WORK REQUIRED —
Beginning with the line below that contains "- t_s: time" and ending with the line that contains "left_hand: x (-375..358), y", copy every line exactly. Copy nothing else.

====

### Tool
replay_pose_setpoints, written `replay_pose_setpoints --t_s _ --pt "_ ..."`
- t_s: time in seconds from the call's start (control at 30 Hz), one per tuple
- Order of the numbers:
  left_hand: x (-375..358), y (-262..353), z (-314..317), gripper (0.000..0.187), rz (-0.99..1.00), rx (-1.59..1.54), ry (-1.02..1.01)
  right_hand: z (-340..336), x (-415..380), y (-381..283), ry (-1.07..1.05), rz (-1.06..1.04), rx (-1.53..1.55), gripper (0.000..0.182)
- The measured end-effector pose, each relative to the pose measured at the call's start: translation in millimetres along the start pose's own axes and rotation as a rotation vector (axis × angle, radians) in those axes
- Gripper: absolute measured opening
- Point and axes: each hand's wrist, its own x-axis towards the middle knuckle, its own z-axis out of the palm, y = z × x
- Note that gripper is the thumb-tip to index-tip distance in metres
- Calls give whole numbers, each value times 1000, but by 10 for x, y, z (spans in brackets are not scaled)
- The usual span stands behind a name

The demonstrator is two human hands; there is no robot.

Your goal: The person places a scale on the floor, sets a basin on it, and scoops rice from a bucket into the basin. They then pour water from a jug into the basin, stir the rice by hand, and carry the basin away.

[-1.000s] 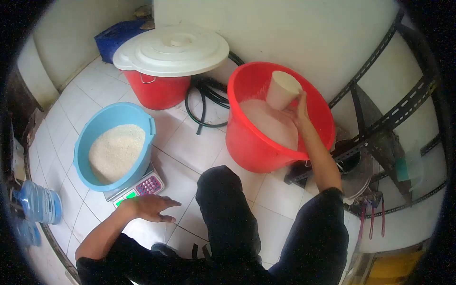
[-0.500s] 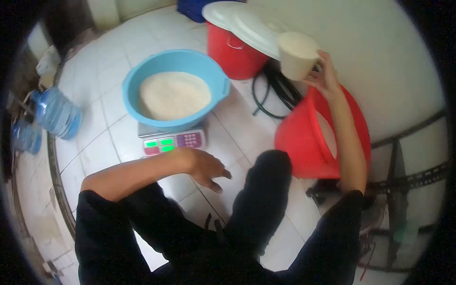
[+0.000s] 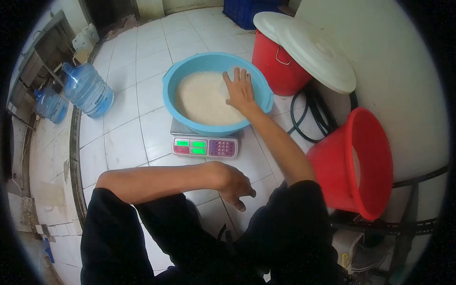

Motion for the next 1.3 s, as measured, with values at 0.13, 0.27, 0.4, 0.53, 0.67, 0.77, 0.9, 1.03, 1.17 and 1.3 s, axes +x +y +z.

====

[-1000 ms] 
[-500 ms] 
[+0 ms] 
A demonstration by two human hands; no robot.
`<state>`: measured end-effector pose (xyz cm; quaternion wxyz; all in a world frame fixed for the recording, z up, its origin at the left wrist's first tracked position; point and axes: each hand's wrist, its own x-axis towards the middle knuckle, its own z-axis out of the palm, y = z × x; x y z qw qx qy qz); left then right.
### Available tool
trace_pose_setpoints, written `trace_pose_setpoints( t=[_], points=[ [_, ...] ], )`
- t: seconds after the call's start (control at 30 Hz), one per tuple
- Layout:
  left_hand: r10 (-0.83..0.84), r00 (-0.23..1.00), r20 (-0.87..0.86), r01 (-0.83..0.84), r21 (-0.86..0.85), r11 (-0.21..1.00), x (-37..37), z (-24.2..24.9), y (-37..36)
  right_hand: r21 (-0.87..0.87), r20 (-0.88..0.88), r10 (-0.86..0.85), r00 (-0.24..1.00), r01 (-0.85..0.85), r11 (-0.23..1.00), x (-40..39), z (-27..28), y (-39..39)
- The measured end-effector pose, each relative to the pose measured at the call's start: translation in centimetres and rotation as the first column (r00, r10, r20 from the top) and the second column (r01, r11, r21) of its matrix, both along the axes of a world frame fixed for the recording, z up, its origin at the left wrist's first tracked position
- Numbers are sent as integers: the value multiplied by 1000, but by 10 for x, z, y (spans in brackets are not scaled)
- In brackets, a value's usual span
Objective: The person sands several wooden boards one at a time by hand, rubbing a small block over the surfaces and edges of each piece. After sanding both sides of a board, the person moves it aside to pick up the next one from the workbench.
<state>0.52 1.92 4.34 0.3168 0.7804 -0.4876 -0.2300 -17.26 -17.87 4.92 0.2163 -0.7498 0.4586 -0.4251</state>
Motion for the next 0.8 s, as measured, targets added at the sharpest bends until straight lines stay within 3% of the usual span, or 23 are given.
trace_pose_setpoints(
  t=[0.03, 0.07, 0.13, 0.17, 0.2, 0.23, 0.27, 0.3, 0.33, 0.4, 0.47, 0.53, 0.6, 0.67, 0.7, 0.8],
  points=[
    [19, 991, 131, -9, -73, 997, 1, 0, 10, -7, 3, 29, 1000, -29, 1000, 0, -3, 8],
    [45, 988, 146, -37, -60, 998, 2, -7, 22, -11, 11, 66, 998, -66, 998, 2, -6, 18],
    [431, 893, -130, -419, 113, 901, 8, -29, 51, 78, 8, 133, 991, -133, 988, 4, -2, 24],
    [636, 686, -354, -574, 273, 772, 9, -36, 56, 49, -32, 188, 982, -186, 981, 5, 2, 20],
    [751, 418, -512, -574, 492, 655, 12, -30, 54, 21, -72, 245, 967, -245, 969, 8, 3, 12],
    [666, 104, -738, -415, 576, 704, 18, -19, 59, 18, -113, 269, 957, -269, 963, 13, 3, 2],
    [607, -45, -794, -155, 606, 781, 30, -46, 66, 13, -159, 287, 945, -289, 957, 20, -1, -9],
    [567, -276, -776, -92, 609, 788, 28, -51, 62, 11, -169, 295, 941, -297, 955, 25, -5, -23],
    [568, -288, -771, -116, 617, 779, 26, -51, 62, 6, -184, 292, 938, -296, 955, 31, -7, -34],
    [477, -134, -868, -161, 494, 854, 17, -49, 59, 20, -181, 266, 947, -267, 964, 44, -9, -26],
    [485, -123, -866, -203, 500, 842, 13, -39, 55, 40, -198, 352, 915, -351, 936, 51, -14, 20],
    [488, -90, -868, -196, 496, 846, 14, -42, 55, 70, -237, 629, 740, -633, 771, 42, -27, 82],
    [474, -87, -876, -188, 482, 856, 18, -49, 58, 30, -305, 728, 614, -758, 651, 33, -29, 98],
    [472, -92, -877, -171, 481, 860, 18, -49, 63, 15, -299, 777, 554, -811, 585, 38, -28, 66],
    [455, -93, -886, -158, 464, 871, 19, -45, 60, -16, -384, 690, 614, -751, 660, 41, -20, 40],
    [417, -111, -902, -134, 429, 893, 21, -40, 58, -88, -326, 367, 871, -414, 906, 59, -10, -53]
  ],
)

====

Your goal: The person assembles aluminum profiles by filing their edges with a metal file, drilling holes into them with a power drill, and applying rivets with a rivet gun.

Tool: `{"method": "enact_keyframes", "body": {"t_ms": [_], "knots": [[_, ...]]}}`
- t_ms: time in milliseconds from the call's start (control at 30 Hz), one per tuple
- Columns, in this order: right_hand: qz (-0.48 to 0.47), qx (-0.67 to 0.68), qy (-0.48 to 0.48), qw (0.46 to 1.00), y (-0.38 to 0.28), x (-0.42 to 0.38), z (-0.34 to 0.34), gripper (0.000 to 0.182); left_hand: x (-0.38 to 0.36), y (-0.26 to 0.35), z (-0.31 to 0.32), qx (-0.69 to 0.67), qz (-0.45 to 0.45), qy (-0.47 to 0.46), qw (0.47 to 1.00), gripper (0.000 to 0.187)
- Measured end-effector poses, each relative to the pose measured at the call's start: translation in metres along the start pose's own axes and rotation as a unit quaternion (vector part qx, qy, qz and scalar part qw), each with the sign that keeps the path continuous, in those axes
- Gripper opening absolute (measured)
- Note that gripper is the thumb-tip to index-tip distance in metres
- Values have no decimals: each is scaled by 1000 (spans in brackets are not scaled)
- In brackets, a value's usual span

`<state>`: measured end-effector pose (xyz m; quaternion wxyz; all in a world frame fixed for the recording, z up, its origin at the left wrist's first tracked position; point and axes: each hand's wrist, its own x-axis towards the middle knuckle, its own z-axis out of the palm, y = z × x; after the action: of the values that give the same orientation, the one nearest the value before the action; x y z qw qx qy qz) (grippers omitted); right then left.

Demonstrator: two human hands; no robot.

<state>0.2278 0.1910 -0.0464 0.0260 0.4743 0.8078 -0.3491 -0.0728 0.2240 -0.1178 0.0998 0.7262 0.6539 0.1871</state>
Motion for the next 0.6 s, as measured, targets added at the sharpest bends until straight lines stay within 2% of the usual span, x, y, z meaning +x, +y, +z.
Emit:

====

RESPONSE TO THIS TASK —
- t_s: time in seconds from the call's start (control at 30 Hz), one per tuple
- Order of the numbers:
  left_hand: x (-375..358), y (-262..353), z (-314..317), gripper (0.000..0.187), rz (-0.99..1.00), rx (-1.59..1.54), ry (-1.02..1.01)

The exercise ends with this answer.